DATA RECORDS:

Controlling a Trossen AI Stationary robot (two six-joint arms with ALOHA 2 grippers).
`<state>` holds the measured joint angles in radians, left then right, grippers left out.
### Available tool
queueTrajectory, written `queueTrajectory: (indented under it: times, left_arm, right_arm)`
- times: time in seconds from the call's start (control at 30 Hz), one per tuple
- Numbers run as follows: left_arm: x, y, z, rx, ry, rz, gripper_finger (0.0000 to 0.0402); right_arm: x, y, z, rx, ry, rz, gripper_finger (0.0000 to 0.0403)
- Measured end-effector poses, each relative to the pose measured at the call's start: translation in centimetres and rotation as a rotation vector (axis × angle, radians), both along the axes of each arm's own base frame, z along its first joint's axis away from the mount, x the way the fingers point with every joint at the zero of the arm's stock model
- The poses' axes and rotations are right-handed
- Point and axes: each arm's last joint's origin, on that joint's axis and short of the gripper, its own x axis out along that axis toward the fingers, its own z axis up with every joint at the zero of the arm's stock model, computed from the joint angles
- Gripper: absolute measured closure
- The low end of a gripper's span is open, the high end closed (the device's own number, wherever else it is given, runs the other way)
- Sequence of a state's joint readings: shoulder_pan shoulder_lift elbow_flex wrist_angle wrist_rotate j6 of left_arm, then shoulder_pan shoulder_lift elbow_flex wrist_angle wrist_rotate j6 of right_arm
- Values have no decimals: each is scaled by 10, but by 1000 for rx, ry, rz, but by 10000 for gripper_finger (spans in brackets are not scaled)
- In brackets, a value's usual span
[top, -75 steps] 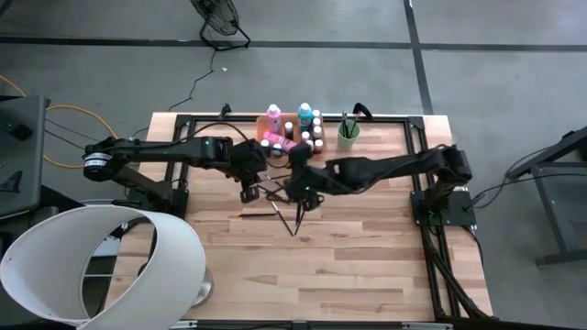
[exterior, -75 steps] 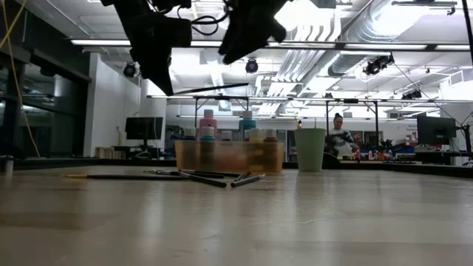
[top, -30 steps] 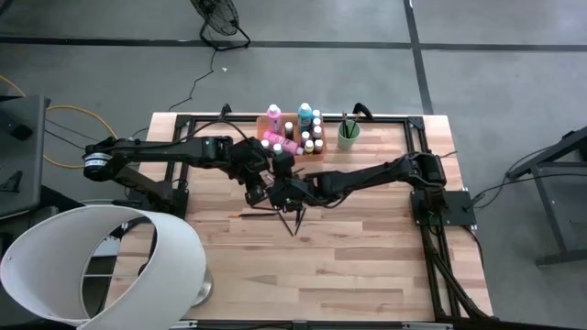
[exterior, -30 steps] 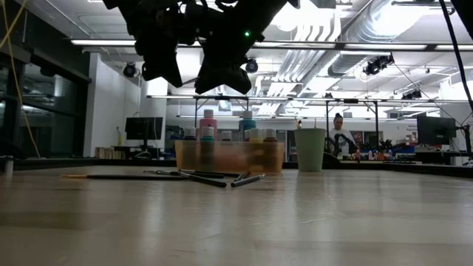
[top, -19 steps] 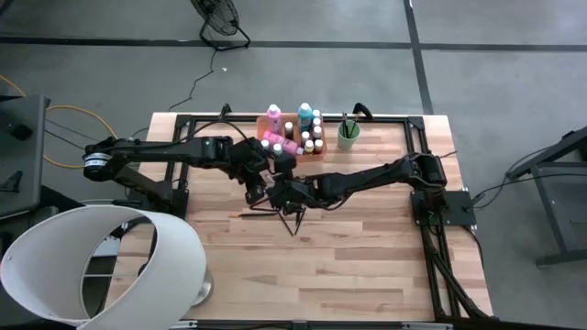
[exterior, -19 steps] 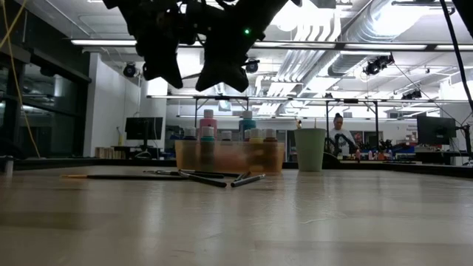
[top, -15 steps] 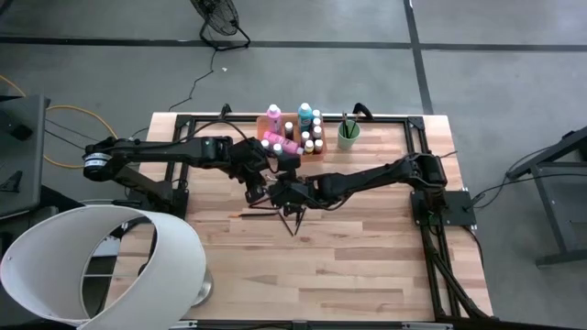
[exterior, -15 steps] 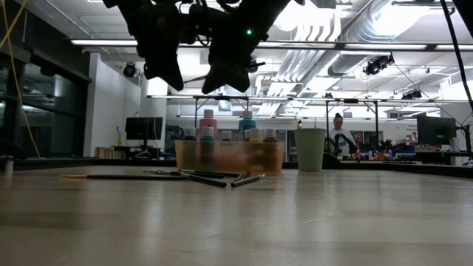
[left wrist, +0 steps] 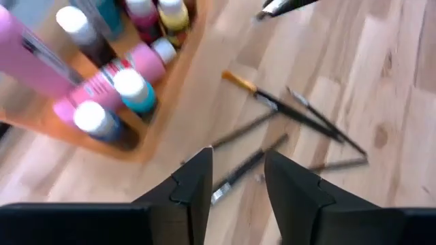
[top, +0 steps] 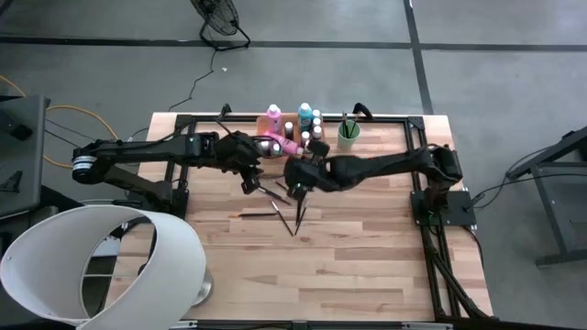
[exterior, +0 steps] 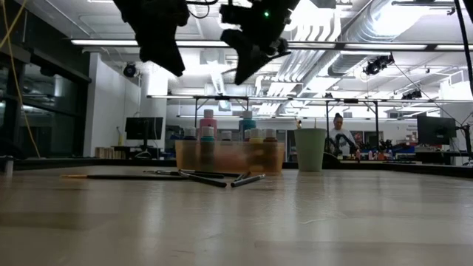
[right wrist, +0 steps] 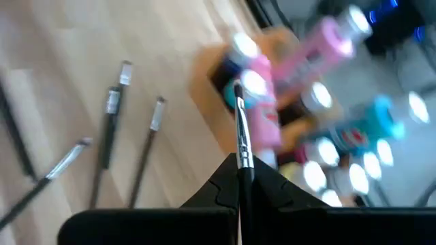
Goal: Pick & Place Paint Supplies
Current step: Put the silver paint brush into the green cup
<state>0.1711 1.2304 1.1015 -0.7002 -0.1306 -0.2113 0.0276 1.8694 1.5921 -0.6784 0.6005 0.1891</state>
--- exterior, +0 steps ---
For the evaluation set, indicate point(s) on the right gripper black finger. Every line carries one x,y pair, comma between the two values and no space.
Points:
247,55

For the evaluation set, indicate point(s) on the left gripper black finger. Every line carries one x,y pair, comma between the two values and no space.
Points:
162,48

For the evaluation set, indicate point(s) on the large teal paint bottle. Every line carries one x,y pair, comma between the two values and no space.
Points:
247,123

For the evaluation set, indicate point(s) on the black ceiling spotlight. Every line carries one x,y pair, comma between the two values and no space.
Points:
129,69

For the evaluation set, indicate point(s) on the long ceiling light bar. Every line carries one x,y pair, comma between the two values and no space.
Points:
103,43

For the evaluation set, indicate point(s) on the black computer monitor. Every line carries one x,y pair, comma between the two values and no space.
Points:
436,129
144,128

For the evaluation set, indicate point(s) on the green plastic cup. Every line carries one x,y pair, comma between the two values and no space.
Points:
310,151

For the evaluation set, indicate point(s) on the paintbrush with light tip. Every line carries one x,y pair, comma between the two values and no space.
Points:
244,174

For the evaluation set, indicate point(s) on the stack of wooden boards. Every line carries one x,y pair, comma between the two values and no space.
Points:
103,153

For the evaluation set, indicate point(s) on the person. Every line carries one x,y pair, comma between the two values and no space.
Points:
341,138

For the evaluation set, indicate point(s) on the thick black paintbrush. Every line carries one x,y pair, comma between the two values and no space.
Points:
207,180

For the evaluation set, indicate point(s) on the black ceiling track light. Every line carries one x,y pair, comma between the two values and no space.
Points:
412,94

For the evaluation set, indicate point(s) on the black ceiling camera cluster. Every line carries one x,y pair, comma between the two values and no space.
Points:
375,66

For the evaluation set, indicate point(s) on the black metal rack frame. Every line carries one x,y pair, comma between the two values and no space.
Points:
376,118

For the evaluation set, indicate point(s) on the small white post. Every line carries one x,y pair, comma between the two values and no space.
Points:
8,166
* * *
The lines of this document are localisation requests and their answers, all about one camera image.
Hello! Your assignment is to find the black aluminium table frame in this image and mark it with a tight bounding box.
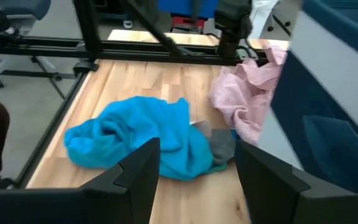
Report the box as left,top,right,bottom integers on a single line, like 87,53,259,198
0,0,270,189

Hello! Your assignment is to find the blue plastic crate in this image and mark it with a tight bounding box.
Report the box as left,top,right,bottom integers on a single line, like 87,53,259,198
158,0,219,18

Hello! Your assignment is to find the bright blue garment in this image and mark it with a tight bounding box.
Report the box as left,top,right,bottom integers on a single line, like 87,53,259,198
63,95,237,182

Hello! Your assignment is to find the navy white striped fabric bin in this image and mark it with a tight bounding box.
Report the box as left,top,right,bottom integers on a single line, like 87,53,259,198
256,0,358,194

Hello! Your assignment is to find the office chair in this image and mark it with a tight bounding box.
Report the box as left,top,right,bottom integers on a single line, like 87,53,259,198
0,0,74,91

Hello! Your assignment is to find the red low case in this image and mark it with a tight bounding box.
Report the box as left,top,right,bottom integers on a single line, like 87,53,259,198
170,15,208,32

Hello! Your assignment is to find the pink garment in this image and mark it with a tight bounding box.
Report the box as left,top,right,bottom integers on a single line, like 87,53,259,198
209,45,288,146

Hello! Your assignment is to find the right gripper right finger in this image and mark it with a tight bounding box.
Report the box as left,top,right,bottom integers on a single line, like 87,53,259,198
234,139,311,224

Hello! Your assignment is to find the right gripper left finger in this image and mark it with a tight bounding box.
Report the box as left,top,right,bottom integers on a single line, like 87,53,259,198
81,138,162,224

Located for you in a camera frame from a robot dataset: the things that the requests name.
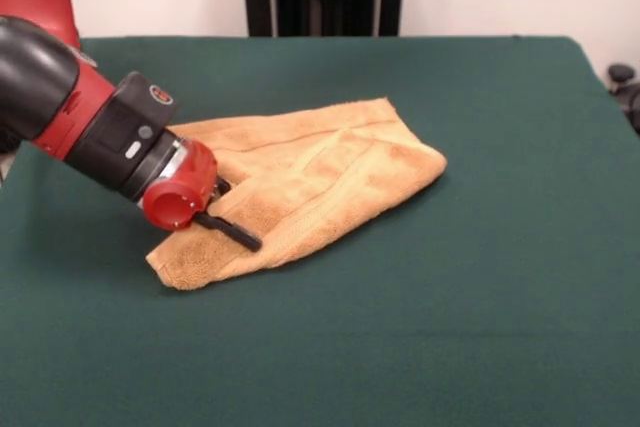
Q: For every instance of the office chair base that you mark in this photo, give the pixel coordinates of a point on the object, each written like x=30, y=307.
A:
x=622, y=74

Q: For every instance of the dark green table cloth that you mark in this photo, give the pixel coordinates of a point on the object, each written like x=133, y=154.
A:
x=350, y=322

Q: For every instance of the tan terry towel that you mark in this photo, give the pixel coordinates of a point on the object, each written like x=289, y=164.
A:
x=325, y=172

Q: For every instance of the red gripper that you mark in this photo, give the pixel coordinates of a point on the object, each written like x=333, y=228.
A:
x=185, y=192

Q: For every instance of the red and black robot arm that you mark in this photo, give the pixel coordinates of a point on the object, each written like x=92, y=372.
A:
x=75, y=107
...
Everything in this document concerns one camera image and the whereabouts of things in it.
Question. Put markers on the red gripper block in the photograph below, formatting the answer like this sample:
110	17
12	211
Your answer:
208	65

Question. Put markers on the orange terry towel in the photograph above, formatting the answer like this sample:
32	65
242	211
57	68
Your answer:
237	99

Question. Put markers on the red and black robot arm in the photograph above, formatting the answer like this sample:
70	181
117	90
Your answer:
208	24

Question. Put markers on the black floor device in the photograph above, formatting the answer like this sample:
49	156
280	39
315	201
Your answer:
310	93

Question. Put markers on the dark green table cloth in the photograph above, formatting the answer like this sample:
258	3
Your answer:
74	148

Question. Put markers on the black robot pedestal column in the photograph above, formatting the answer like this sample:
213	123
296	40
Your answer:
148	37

YOUR TASK: All lines above between those holding "Controlling a Trossen" and "- Numbers run", inclusive, must be set down unchanged, and no other line may be included.

OUTPUT FOR THIS TASK:
Controlling a Trossen AI Stationary robot (two six-joint arms with ALOHA 2 grippers).
`<state>` holds the measured joint angles in radians, left then right, grippers left out.
### Available tool
queueTrajectory, written `queueTrajectory: (indented under it: times, left_arm, right_arm)`
- times: time in seconds from the call's start (control at 30 Hz), one per tuple
- Numbers run as follows: left_arm: x, y, z, rx, ry, rz, gripper_finger (0.0000 to 0.0402); right_arm: x, y, z, rx, ry, rz, gripper_finger (0.0000 to 0.0403)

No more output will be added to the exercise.